The investigation is already shaping up to be a complicated one, which simply shows that Italian officials have not yet learned the quick-and-easy solution to deploy when your team slips up: blame the young intern.

The incident follows a similar controversy that occurred just last October. Officials, as The Local reported, deemed Jeff Koons’ “Gazing Ball (Barberini Faun)” at the Palazzo Vecchio too risqué for the eyes of the crown prince of Abu Dhabi, Mohammed bin Zayed bin Sultan Al Nahyan. They used — of all things — a windbreaker bearing the fleur de lis to cover up the sculpture’s anatomically explicit manspread. Curiously, that instance of censorship, then reported as the result of a decision by Renzi’s office, did not receive as much attention as this most recent fiasco.

The Salle des Illustres in Toulouse's city hall, with a sculpture adorned with a fig leaf at right. (photo by @lena.roncalli/Instagram)

The Salle des Illustres in Toulouse’s city hall, with a sculpture adorned with a fig leaf at right. (photo by @lena.roncalli/Instagram) (click to enlarge)

The stylized lily actually seems to be a popular visual to use for censorship: in another effort to shroud marble members, paper fleurs de lis and fig leafs embellished the groins of statues in the Salle des Illustres in Toulouse’s city hall during a blood drive on Saturday. As La Depeche reported, the cutouts were the work of the drive’s organizers, who found the sculptures too sexual for their event.

On this side of the Atlantic, one public sculpture is a regular for being kept under drapes by US politicians: the Department of Justice’s Spirit of Justice statue, which depicts a bare-breasted Lady Justice, spent three years under $8,000 curtains during Attorney General John Ashcroft’s tenure so photos and videos of him delivering speeches would remain nipple-free. While Ashcroft’s successor removed the drapes in 2005, Lady Justice hid in darkness again in 2014, during Obama’s major speech regarding revisions to the NSA’s operations.
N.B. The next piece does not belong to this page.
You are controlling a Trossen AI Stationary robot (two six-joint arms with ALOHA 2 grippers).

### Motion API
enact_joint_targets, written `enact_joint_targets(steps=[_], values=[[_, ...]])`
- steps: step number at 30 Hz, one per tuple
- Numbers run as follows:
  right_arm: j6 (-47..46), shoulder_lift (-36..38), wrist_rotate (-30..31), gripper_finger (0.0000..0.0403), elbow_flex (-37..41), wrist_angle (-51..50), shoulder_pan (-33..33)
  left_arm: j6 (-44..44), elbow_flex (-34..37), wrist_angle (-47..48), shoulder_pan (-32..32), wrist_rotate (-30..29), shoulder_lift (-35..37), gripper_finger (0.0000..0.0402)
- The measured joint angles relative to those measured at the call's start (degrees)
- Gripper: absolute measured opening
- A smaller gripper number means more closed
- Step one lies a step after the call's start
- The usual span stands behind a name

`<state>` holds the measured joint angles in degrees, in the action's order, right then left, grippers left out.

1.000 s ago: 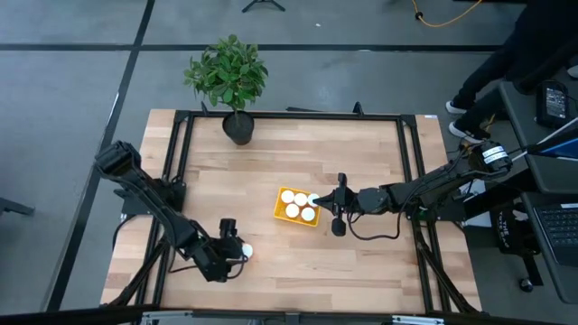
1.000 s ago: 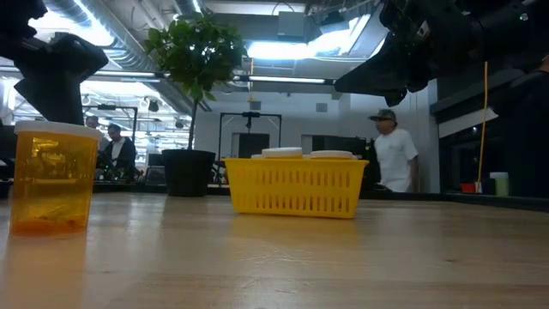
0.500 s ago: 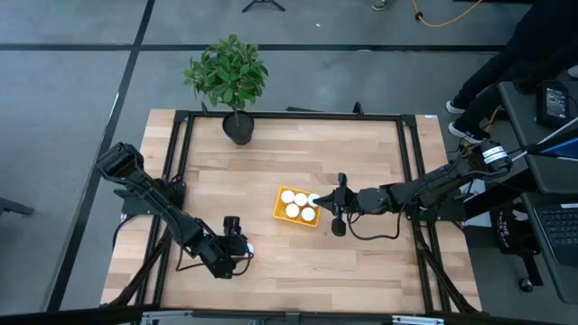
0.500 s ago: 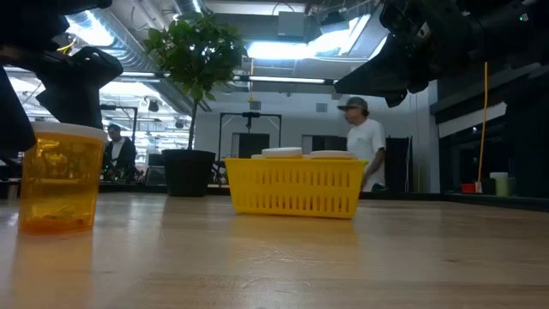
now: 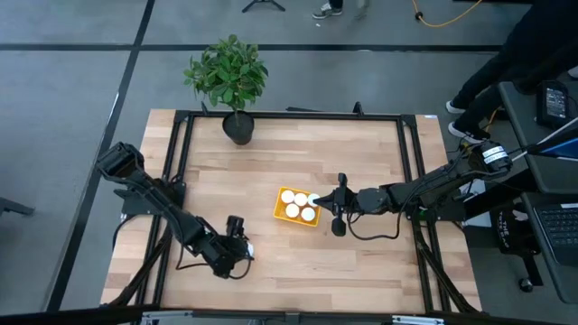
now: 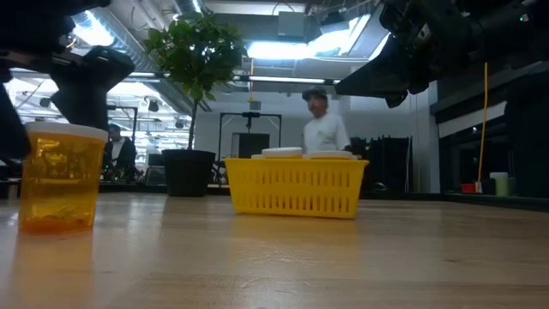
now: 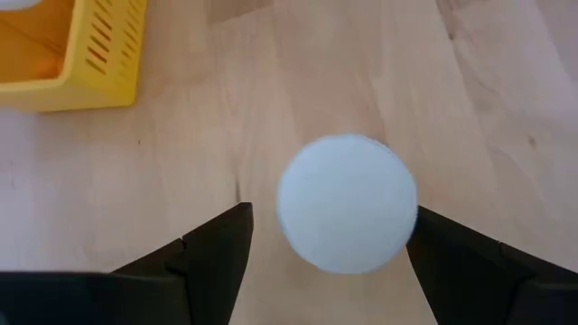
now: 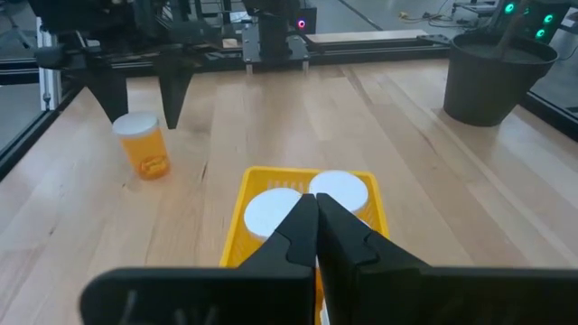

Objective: Pick and place pill bottles into a basket
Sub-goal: Put the orange pill bottle into the yellow bin

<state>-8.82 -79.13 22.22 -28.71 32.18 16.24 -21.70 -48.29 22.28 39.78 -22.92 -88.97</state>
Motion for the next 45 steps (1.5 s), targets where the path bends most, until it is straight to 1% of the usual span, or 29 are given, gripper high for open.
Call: enact_joint_targets(steps=[7,13,27,39,45], values=[[0.0,0.0,0.0,0.0004,0.0,0.0,0.0,2.4,0.0,0.0,-2.1,2.4,0.0,0.0278],[0.0,0.0,0.0,0.0004,0.0,-0.4,0.0,6.0,0.0,-1.7,-2.4,3.7,0.0,0.0275],[-0.1,0.0,0.0,0.0004,0.0,-0.4,0.0,6.5,0.0,-1.9,-2.4,5.0,0.0,0.0213],[-0.2,0.0,0.0,0.0004,0.0,-0.4,0.0,7.3,0.0,-1.9,-2.4,5.0,0.1,0.0217],[-0.2,0.0,0.0,0.0004,0.0,-0.4,0.0,8.9,-3.5,1.5,-2.8,4.8,0.5,0.0216]])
Claire Voon is a former staff writer for Hyperallergic. Originally from Singapore, she grew up near Washington, D.C. and is now based in Chicago. Her work has also appeared in New York Magazine, VICE,...

3 replies on “After Sculpture Censorship Fiasco, Italian Officials Fail to Uncover the Naked Truth”

  1. What is supposed to happen, if these very sensible people by accident should see some nudity, some of Gods creation? Will they die, or maybe just faint like little old ladies? Get blisters on their eyes?

  2. It is, of course, appropriate to accommodate a state visitor as much as is possible and reasonable. For instance, it would be unthinkable, in this case, not to provide Halal meals.

    My question, then, would be, what was the purpose of his visit to the museum in the first place?

    And, on the matter of censorship, when I visited the Vatican museum, the male parts of lovely statues were covered with ugly plaster fig leaves.

    My question on that would be, if a statue is not deemed fit to be shown as the artist made it, why show, or own it, at all?